(WHAT YOU NEED TO DO):
Transcribe only part of the material below: the lines from the one containing "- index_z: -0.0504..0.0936" through the one containing "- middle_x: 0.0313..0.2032", inclusive, exactly as written.

(COLLECTED MATERIAL):
[Start of Attachment]
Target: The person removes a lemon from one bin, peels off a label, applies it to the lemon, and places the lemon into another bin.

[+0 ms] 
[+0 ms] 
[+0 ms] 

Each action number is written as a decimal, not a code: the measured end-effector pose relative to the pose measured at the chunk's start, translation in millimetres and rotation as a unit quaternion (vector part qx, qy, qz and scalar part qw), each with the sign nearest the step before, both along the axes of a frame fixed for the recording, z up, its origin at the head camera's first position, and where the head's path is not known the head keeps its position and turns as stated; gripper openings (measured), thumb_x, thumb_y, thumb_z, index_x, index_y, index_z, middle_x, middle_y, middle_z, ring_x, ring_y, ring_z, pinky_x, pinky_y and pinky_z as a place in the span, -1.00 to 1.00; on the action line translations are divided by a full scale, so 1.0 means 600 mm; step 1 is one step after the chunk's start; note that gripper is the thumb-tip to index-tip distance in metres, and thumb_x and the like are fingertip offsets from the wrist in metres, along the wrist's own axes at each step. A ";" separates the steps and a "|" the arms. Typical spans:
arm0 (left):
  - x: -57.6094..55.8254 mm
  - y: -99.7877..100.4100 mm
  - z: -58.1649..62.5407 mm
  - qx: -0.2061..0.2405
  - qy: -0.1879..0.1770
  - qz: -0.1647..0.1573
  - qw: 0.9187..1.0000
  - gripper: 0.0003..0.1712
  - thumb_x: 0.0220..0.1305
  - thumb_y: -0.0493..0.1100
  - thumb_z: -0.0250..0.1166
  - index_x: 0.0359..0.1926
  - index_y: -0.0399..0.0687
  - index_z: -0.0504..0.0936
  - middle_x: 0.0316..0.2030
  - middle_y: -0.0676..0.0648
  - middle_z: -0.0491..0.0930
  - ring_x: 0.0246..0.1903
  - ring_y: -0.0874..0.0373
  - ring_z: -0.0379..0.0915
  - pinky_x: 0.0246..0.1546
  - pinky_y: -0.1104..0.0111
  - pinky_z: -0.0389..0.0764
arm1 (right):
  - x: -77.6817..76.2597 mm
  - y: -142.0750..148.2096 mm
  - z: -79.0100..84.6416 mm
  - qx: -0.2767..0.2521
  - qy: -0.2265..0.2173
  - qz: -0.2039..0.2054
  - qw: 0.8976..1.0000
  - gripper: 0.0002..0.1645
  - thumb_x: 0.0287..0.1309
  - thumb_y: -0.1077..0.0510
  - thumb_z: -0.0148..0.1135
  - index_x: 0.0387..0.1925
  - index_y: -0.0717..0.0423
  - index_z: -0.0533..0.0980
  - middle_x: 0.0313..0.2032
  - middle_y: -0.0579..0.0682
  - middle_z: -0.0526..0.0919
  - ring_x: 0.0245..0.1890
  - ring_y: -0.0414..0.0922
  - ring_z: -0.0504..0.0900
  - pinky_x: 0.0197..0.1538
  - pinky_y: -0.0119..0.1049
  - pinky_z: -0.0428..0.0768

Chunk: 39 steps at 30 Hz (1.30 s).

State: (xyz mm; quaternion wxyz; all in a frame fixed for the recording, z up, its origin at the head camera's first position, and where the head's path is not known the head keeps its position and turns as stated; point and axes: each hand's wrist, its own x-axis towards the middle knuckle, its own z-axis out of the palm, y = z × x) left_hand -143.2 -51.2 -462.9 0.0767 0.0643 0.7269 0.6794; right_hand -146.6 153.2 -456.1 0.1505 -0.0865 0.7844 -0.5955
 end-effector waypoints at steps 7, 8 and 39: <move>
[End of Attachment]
(OUTPUT BELOW):
  - index_z: -0.0504..0.0936
  - middle_x: 0.0316..0.2030
  - middle_y: -0.0676..0.0648
  - middle_z: -0.0491..0.0930
  - ring_x: 0.0246..0.1903
  - ring_y: -0.0874..0.0373
  - ring_z: -0.0379..0.0915
  - pinky_x: 0.0246..0.1546
  - pinky_y: -0.1104..0.0111
  - pinky_z: -0.0389..0.0764
arm1 (right):
  - x: -77.6817..76.2597 mm
  - y: -142.0750..148.2096 mm
  - z: -79.0100..84.6416 mm
  - qx: -0.2767..0.2521
  - qy: -0.2265..0.2173
  - qz: -0.2039..0.2054
  - qw: 0.8976..1.0000
  - gripper: 0.0002..0.1645
  - thumb_x: 0.0287..0.1309
  - thumb_y: -0.1077..0.0510
  - thumb_z: -0.0148..0.1135
  - index_x: 0.0387..0.1925
  - index_y: -0.0717..0.0423
  - index_z: -0.0533..0.0980
  - middle_x: 0.0313..0.2032

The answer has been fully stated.